A similar pattern exists for switch statements and try/catch statements. Hashing out the details is left as an exercise for the reader.
It Works! (most of the time)
There are limits to linearization. In some cases, there’s no efficient way to linearize a block — for example, if there’s a block expression in the filter of a catch block, there’s no way to handle it outside of half-assedly rewriting the code inside the catch block. In other cases, there are constructs that just don’t make sense in C#. For example, apparently it’s possible for loops to have values in expressions — a phenomenon which I am yet mostly unable to understand. And, perhaps most pernicious of all, there are other control-flow features in C# that make this problem significantly more difficult. Consider these examples:
//&& and || operators actually manipulate control flow!
x = false;
z = x && block({
LaunchNukes();
true;
})
//Linearizes to:
x = false;
LaunchNukes();
z = x && true;
//BUT, we can handle it as a ternary expression, since (A && B) is the same as (A ? B : false)
x = false;
z = x ?
block({
LaunchNukes();
true;
}) :
false;
//Which linearizes safely according to the conditional handling above.
x = false;
bool flatTernary;
if (x) {
LaunchNukes();
flatTernary = true;
} else {
flatTernary = false;
}
z = flatTernary;
//In expressions, we can assign types to throw statements-- this one has a type of int.
z = throw new Exception() + block({
LaunchNukes();
5;
});
//Linearizes to:
LaunchNukes();
z = throw new Exception() + 5;
//BUT, we can "safely" linearize it as:
int tmp1;
int tmp2;
tmp1 = throw new Exception();
LaunchNukes();
tmp2 = 5;
z = tmp1 + tmp2;Of course, runtime errors that mess with control flow can come from anywhere, not just throw statements — making it really difficult to detect these control-flow issues ahead of time. In the last example, z = (1 / 0) + block({...}) would have had the same effect. This said, I don't think these problems are intractable, just somewhat ugly. This is why functional programming is superior, incidentally.
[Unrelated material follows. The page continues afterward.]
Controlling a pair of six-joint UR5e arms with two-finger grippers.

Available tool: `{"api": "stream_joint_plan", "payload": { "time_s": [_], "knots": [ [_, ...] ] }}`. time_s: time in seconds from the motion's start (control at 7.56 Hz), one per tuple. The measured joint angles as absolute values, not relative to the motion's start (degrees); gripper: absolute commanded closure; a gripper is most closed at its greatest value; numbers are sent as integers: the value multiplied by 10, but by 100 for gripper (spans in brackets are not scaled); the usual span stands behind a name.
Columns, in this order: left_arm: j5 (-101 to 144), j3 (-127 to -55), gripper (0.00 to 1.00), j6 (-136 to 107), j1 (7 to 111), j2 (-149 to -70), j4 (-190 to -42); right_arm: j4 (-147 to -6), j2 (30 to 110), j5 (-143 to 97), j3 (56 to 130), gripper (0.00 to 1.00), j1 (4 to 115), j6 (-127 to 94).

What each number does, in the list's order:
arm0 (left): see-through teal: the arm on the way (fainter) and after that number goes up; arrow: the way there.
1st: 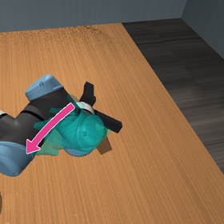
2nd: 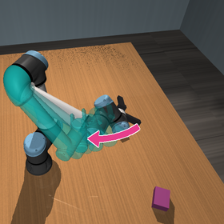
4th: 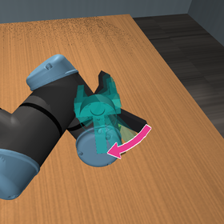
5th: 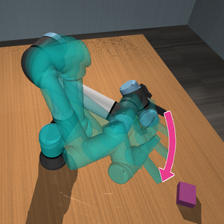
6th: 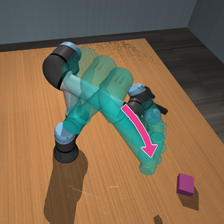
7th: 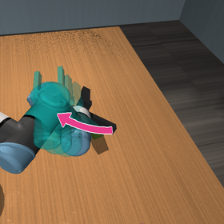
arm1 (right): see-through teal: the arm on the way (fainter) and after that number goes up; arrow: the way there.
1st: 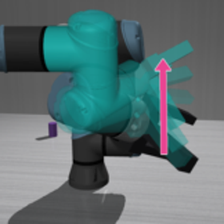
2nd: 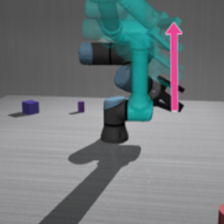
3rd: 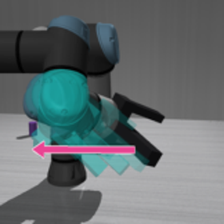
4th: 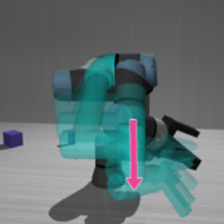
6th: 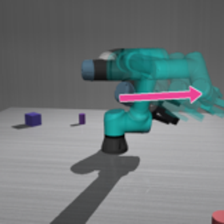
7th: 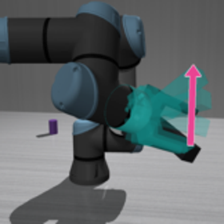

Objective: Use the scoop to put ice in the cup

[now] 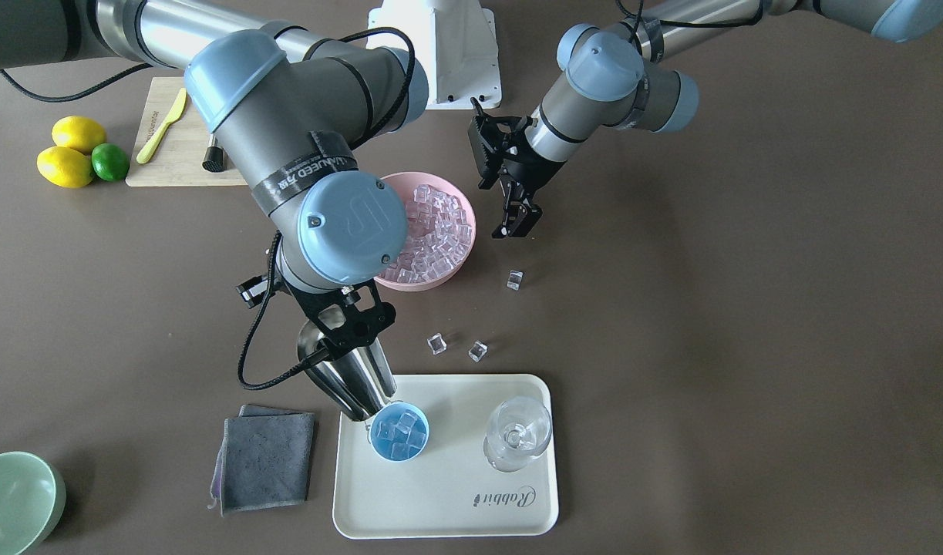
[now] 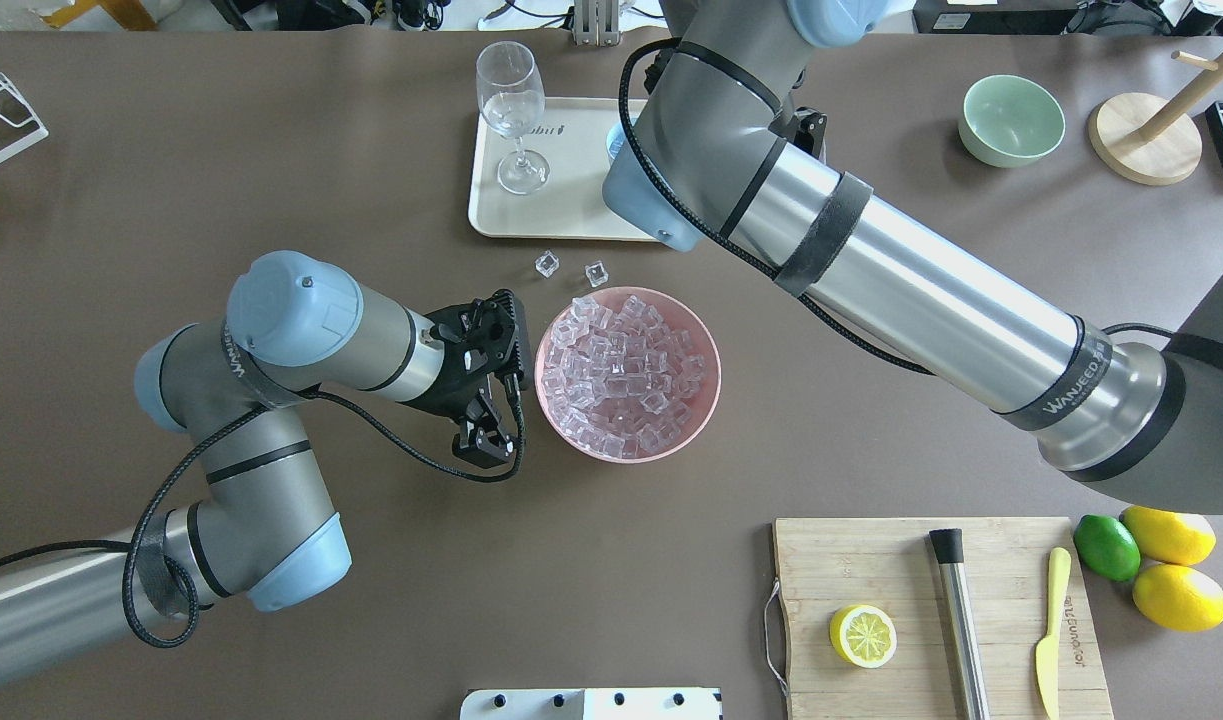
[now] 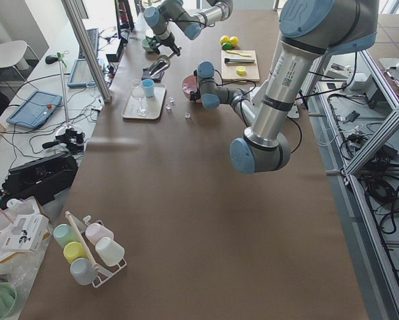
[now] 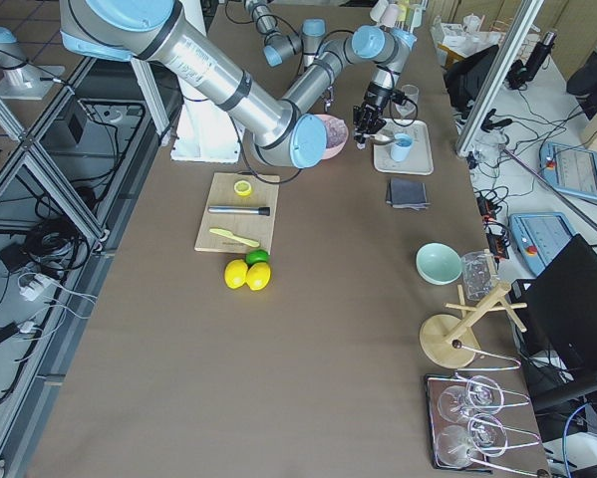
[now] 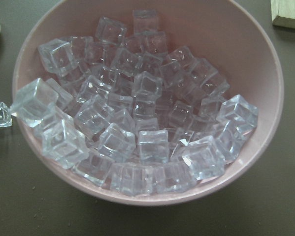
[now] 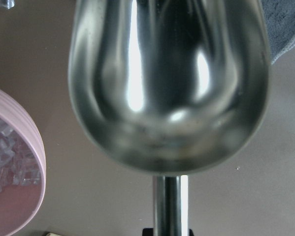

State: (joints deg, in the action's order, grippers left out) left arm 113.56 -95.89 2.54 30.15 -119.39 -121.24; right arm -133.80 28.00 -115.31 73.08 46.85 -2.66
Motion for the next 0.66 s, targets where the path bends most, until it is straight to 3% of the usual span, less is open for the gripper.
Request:
{"api": "stream_joint_plan", "payload": {
  "time_s": [0.26, 0.66],
  "knots": [
    [1136, -960, 2, 25, 301, -1194, -1211, -1334, 353, -1159, 826, 100, 468, -51],
    [1136, -963, 2, 25, 302, -1195, -1196, -1275, 531, -1177, 1029, 100, 477, -134]
  ]
}}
Beyond linearization, there are also some limits to printing expressions. Printing a linearized expression as C# source code is comparatively simple — simple enough that I didn’t really go into at all in this article. The only real issue you’d run into is the question of how to represent constant values. As far as ints and bools and strings go, you can just print their values and be done with it, but if you have a ConstantExpression whose value is a DateTime or some other nontrivial data structure, it may not be easy to convert it into a string representation. There are also some awkward points around when you need to add semicolons, and when you need to parenthesize things, and when you need to add return keywords, but it's all really quite straightforward when you can assume that the provided expression is linearized.
If you’d like to take a look at the full code for LinearizeVisitor, you can find it here. And for good measure, here’s the code for the expression printer that I didn’t talk about. (The library this code is from is licensed under MIT.)
Thanks for reading. I’m planning to write more about fun technical problems in the near future, so look forward to it.